General information
- Type: Paraglider
- National origin: France
- Manufacturer: ITV Parapentes
- Designer: Xavier Demoury
- Status: Production completed

= ITV Proxima =

French paraglider

The ITV Proxima is a French single-place, paraglider that was designed by Xavier Demoury and produced by ITV Parapentes of Épagny, Haute-Savoie. It is now out of production.

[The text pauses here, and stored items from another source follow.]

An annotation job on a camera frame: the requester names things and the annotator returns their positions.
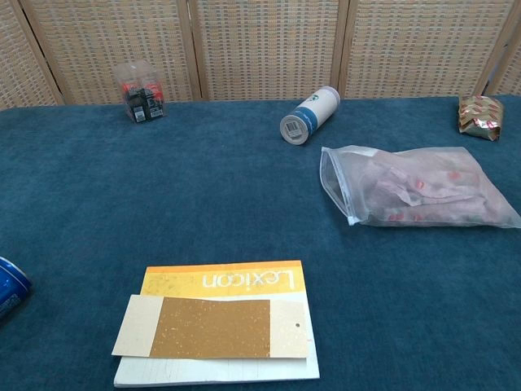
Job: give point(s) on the clear plastic zip bag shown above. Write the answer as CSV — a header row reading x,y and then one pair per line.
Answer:
x,y
427,187

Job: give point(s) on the orange Lexicon notebook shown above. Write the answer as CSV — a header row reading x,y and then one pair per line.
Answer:
x,y
224,281

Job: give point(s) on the white Starbucks tumbler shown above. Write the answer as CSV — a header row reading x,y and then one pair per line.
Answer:
x,y
310,116

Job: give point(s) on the brown and beige card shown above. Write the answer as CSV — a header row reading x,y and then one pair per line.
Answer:
x,y
211,328

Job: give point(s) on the wicker folding screen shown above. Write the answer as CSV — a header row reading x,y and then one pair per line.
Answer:
x,y
260,45

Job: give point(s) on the clear box of binder clips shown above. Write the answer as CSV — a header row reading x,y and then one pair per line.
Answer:
x,y
140,95

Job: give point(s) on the gold foil snack packet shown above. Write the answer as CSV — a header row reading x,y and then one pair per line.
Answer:
x,y
480,118

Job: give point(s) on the blue drink can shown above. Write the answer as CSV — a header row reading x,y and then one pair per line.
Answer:
x,y
12,287

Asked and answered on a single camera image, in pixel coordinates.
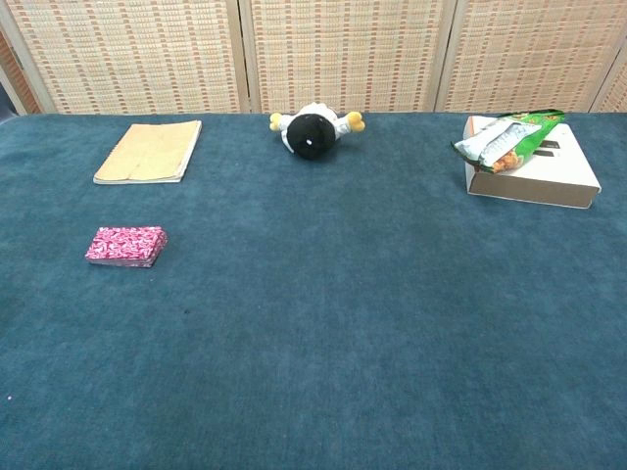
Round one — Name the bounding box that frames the white flat cardboard box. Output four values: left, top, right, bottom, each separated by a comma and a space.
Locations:
462, 115, 603, 211

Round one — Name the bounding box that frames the green and silver snack bag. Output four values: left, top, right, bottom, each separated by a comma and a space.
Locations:
450, 109, 566, 175

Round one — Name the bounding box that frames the black and white plush toy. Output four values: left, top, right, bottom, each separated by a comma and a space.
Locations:
268, 101, 366, 162

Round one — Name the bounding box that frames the blue table cloth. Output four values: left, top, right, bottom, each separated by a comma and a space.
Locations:
0, 112, 627, 470

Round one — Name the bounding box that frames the tan spiral notebook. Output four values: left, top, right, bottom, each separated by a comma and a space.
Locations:
92, 119, 204, 186

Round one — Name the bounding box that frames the woven folding screen panel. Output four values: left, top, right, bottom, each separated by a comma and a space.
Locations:
590, 63, 627, 114
0, 0, 249, 117
0, 28, 43, 117
239, 0, 457, 115
435, 0, 627, 114

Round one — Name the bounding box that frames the pink patterned small box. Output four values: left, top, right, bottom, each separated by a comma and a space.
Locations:
84, 225, 169, 263

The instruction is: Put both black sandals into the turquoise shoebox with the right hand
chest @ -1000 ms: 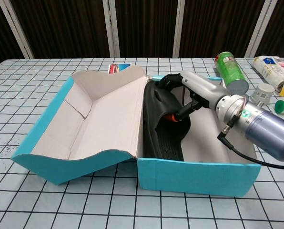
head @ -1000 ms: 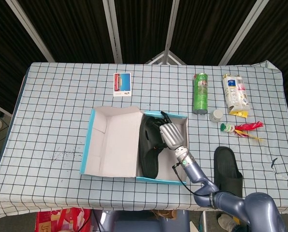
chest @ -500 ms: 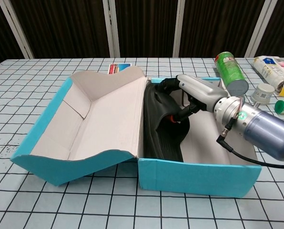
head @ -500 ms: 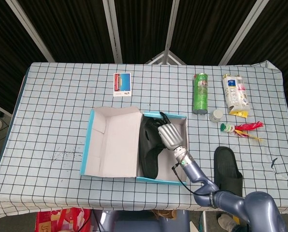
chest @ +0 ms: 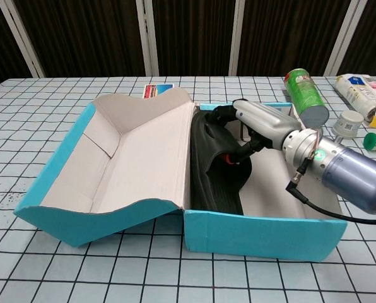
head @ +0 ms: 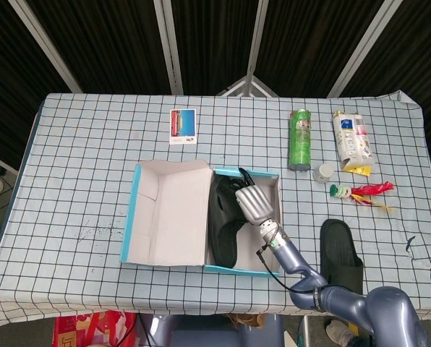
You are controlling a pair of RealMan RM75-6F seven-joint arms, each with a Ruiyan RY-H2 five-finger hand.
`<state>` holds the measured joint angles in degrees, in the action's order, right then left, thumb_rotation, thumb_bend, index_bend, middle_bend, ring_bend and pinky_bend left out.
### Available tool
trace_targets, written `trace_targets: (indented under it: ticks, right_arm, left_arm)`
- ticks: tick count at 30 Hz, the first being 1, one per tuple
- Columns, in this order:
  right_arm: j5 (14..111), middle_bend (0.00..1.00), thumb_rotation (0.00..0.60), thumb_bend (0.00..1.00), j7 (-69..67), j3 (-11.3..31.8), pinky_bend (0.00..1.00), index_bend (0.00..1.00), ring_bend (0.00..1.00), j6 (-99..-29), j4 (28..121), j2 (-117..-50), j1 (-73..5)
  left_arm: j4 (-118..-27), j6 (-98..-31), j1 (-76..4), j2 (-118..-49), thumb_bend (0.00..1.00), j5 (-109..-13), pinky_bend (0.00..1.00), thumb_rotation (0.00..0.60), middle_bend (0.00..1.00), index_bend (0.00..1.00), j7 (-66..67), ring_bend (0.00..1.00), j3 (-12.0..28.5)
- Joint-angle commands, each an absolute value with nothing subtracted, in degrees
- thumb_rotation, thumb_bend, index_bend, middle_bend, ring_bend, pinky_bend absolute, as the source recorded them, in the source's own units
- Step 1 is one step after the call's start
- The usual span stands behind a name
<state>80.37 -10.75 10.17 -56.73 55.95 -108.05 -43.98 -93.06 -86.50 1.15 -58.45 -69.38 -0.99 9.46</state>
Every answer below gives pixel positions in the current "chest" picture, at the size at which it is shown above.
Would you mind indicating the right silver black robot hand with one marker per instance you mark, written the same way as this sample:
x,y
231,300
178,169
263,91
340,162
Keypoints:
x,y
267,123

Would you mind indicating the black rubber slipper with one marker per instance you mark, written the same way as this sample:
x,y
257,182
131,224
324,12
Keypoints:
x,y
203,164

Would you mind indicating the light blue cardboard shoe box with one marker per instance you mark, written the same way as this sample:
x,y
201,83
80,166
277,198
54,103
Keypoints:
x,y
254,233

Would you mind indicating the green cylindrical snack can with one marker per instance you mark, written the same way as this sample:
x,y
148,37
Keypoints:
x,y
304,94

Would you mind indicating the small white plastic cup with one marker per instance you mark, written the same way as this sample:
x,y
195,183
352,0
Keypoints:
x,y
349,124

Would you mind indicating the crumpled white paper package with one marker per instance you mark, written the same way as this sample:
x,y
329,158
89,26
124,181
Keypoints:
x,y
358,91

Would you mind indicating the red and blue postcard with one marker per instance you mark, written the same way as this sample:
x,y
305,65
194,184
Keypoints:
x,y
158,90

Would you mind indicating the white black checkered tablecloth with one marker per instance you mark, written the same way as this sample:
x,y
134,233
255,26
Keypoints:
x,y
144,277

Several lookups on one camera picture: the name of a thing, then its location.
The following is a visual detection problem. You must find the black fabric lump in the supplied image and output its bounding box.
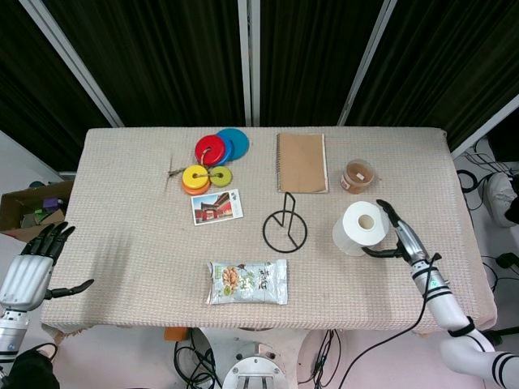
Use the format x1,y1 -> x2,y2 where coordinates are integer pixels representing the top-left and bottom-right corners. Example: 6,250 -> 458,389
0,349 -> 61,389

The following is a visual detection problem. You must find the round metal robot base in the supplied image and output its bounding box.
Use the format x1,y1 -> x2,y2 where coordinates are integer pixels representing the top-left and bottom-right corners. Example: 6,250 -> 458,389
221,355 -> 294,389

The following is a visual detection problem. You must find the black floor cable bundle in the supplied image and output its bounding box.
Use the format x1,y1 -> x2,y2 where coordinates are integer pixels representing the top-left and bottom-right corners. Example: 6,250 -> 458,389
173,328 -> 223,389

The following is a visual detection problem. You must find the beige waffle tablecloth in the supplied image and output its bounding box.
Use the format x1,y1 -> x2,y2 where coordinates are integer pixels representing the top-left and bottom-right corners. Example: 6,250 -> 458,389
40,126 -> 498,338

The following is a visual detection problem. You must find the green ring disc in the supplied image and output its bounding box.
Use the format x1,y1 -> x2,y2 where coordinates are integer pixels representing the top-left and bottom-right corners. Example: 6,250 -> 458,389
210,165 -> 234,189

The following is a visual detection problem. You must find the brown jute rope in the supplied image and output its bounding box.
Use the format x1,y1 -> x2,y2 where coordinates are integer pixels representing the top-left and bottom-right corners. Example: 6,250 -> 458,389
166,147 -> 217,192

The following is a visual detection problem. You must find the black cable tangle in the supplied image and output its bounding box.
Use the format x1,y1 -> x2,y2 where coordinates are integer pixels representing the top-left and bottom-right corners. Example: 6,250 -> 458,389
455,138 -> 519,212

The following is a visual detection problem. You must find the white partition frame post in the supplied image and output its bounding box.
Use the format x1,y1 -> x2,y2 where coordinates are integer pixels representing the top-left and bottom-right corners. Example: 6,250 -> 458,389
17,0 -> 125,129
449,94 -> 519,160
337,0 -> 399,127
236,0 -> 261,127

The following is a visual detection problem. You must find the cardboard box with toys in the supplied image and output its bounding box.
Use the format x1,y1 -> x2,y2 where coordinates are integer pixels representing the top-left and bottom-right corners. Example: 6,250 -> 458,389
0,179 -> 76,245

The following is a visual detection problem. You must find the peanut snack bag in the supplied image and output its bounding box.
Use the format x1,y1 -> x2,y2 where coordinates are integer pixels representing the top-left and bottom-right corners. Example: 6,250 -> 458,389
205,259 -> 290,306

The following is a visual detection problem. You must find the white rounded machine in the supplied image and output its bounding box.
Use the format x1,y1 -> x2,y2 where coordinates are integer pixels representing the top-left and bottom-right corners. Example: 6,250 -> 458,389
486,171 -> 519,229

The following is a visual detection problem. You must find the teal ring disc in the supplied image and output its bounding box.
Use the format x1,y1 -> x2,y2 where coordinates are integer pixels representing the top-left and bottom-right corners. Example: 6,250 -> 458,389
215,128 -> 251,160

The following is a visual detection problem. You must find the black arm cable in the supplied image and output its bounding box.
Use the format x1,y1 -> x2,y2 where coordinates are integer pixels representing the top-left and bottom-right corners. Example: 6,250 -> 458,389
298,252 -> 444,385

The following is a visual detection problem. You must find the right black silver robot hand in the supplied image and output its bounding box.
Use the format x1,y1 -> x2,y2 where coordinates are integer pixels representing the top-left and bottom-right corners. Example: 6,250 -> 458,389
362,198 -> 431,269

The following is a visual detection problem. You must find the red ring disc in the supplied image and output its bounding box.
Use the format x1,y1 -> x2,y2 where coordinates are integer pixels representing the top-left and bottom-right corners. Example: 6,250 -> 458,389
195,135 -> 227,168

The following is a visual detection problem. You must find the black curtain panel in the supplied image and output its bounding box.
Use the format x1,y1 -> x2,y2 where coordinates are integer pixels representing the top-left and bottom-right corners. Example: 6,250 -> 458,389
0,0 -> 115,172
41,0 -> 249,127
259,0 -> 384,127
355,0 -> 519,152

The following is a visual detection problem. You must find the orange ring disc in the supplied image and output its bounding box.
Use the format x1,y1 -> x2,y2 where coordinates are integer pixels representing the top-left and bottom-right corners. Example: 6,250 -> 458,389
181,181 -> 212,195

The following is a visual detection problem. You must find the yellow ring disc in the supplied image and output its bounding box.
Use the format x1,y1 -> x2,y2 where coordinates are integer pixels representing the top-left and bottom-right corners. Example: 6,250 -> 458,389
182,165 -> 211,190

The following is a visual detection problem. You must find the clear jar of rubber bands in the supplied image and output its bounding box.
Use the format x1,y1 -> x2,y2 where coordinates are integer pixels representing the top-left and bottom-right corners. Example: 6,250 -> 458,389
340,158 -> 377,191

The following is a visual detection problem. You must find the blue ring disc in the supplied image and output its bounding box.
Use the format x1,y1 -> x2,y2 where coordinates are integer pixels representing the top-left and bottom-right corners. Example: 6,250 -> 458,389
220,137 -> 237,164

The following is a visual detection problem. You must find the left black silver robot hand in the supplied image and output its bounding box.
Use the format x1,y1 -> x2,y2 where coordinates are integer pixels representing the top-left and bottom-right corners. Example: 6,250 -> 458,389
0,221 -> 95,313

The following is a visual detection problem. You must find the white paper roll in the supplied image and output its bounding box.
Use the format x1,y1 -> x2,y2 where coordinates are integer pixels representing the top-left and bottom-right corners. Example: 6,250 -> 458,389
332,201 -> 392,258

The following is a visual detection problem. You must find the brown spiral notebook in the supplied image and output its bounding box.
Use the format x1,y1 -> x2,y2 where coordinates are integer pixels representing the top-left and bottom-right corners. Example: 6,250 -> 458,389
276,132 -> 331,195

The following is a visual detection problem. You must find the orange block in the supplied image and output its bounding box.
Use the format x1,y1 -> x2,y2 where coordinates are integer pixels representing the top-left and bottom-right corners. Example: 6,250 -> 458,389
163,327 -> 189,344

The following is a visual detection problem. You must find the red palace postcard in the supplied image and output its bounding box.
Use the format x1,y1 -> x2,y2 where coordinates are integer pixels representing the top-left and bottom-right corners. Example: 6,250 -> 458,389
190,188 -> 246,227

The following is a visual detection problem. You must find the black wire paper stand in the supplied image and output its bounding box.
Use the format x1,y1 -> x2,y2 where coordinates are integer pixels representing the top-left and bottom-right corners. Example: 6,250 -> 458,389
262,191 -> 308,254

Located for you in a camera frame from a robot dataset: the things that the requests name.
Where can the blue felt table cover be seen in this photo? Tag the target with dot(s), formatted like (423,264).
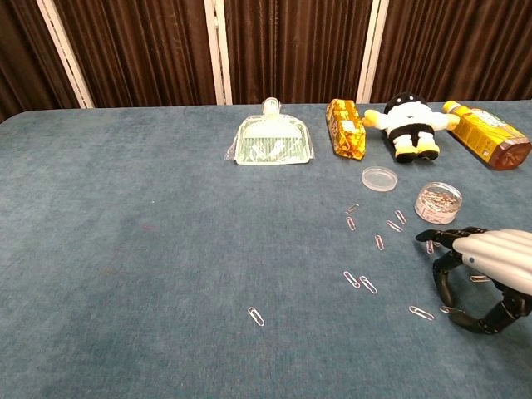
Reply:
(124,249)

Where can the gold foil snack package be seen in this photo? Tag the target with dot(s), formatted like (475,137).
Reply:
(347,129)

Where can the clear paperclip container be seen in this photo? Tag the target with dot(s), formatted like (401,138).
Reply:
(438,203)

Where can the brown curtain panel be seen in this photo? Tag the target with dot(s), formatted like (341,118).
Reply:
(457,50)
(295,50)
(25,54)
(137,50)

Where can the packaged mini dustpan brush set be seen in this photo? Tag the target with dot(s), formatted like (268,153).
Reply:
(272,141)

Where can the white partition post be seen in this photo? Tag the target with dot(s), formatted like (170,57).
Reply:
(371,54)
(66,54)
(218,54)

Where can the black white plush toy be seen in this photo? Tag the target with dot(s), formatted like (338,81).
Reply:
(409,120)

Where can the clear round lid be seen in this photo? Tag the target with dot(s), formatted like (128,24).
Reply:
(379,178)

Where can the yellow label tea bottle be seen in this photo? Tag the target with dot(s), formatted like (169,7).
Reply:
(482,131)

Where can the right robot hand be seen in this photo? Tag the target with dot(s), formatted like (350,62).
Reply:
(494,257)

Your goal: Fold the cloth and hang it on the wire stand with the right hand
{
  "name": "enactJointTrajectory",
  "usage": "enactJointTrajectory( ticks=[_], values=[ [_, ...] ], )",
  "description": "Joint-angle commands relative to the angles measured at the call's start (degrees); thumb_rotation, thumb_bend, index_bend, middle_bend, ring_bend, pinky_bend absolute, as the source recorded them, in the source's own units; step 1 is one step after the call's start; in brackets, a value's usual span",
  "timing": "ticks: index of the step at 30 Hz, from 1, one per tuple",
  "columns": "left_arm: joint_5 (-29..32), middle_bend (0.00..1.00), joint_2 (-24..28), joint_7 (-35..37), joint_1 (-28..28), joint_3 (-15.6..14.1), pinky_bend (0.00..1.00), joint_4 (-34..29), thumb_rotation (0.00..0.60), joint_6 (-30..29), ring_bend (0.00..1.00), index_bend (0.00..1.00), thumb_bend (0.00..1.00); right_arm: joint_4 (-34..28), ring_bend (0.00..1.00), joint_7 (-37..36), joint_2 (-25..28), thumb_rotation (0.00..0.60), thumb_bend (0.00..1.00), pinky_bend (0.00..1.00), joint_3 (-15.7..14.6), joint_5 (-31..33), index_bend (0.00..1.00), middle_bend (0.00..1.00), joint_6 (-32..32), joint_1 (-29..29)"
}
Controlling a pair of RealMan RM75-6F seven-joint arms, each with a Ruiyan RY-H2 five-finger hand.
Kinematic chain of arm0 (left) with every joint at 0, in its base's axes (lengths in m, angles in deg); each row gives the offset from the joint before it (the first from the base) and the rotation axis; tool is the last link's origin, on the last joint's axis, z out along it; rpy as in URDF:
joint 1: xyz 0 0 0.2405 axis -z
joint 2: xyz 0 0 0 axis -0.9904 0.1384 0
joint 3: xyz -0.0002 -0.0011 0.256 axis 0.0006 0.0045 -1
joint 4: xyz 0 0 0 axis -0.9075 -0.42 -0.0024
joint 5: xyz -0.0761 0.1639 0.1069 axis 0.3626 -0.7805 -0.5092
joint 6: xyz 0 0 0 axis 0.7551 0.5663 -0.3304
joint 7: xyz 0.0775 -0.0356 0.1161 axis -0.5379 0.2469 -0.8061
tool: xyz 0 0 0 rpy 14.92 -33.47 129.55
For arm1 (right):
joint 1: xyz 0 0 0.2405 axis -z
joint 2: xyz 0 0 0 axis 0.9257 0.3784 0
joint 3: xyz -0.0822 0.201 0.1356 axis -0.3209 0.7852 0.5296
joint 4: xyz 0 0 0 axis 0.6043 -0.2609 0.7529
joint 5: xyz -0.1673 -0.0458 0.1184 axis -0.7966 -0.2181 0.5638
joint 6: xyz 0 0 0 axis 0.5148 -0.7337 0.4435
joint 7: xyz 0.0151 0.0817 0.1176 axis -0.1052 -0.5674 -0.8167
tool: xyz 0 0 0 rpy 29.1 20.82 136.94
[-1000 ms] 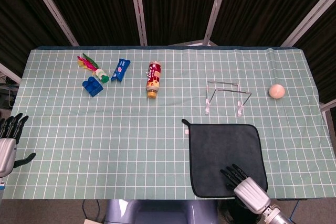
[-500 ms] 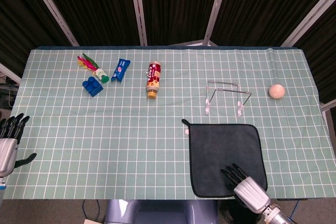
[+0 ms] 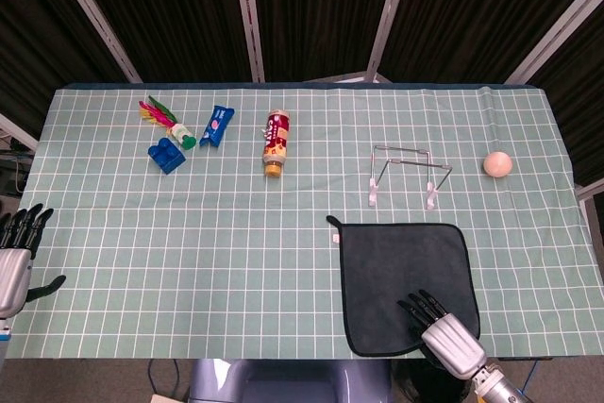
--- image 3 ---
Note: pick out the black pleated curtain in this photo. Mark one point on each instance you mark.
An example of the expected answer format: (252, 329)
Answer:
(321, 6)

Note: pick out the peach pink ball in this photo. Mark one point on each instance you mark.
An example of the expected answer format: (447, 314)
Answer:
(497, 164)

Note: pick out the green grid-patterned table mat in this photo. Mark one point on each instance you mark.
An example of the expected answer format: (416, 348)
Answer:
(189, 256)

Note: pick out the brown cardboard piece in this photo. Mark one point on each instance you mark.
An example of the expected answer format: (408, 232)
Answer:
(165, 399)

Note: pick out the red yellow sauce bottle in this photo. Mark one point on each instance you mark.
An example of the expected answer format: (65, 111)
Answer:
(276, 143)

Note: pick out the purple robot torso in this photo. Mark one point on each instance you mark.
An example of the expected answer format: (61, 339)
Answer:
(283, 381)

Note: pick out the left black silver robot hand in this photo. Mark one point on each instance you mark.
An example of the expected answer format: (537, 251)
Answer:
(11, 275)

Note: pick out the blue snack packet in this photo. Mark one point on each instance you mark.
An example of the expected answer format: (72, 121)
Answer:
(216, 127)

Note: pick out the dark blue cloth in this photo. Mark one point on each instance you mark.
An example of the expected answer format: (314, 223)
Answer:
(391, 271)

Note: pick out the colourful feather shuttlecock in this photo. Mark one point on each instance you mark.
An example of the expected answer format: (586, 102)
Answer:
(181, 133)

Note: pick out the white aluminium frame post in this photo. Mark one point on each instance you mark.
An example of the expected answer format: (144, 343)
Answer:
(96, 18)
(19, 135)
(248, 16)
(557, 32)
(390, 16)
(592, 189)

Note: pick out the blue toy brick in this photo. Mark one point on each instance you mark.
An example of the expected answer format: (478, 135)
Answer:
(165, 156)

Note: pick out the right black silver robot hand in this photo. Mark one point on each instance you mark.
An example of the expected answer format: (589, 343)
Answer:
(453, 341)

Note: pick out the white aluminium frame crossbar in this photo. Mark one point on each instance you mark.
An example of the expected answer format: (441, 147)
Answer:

==Design and development==
The Proxima was designed as a beginner glider. The models are each named for their approximate wing area in square metres.

==Variants==
- Proxima 24
Extra small-sized model for lighter pilots. Its 10.40 m span wing has a wing area of 23.7 m2, 36 cells and the aspect ratio is 4.58:1. The pilot weight range is 50 to 70 kg. The glider model is CEN Standard certified.
- Proxima 26
Small-sized model for lighter pilots. Its 10.90 m span wing has a wing area of 25.8 m2, 36 cells and the aspect ratio is 4.58:1. The pilot weight range is 70 to 90 kg. The glider model is CEN Standard certified.
- Proxima 28
Mid-sized model for medium-weight pilots. Its 11.32 m span wing has a wing area of 28 m2, 36 cells and the aspect ratio is 4.58:1. The pilot weight range is 90 to 110 kg. The glider model is CEN Standard certified.
- Proxima 31
Large-sized model for heavier pilots. Its 12.40 m span wing has a wing area of 31.05 m2, 36 cells and the aspect ratio is 4.58:1. The pilot weight range is 110 to 140 kg. The glider model is CEN Standard certified.